Thank you for your thought provoking observations. I believe that pre-editing archives of the type you suggest are inevitable once the internet is recognised as the preferred medium for academic activity. It is so much more convenient and cheaper to use that this transformation seems inevitable too. Even before that, pre-editing archives will have a lot to offer. The net is so responsive to needs that I cannot help thinking this one will be met.
The reason for the delay in setting up such a system has many facets -
1. The growth of the internet caught everyone off guard. It is now so big that getting an overview of even one subject is extremely hard. No one in academics is taking it seriously enough to realize the "organizing" the Internet clearing house in a particular subject is a route straight to the intellectual center of the future.

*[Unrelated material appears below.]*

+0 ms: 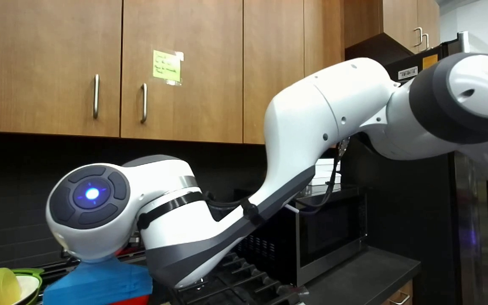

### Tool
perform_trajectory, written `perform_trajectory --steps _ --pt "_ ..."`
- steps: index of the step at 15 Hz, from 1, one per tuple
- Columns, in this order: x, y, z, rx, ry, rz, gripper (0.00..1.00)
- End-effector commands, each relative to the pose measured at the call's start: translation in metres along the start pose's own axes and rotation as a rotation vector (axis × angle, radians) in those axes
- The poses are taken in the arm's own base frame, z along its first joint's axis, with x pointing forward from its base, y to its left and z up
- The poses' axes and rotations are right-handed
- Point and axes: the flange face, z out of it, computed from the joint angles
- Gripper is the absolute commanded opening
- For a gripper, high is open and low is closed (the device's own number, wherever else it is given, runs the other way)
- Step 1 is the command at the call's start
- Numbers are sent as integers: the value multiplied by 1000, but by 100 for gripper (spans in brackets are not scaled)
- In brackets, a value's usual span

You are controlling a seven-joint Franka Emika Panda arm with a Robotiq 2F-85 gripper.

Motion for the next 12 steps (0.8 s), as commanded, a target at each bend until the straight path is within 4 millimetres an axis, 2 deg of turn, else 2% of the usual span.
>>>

2. Prepublishing something on the Internet disqualifies a paper from publication in a print journal in the minds of some editors. Since publication in print journals is the measure of success in research very few are prepared to risk spoiling their chances.
3. No one makes any money out of a pre-editing archive. Yet organizing it and putting it on the Internet takes time and effort and may even require payment for space on a server to host the archive. You may have to devise a commercial system before anyone will take it seriously!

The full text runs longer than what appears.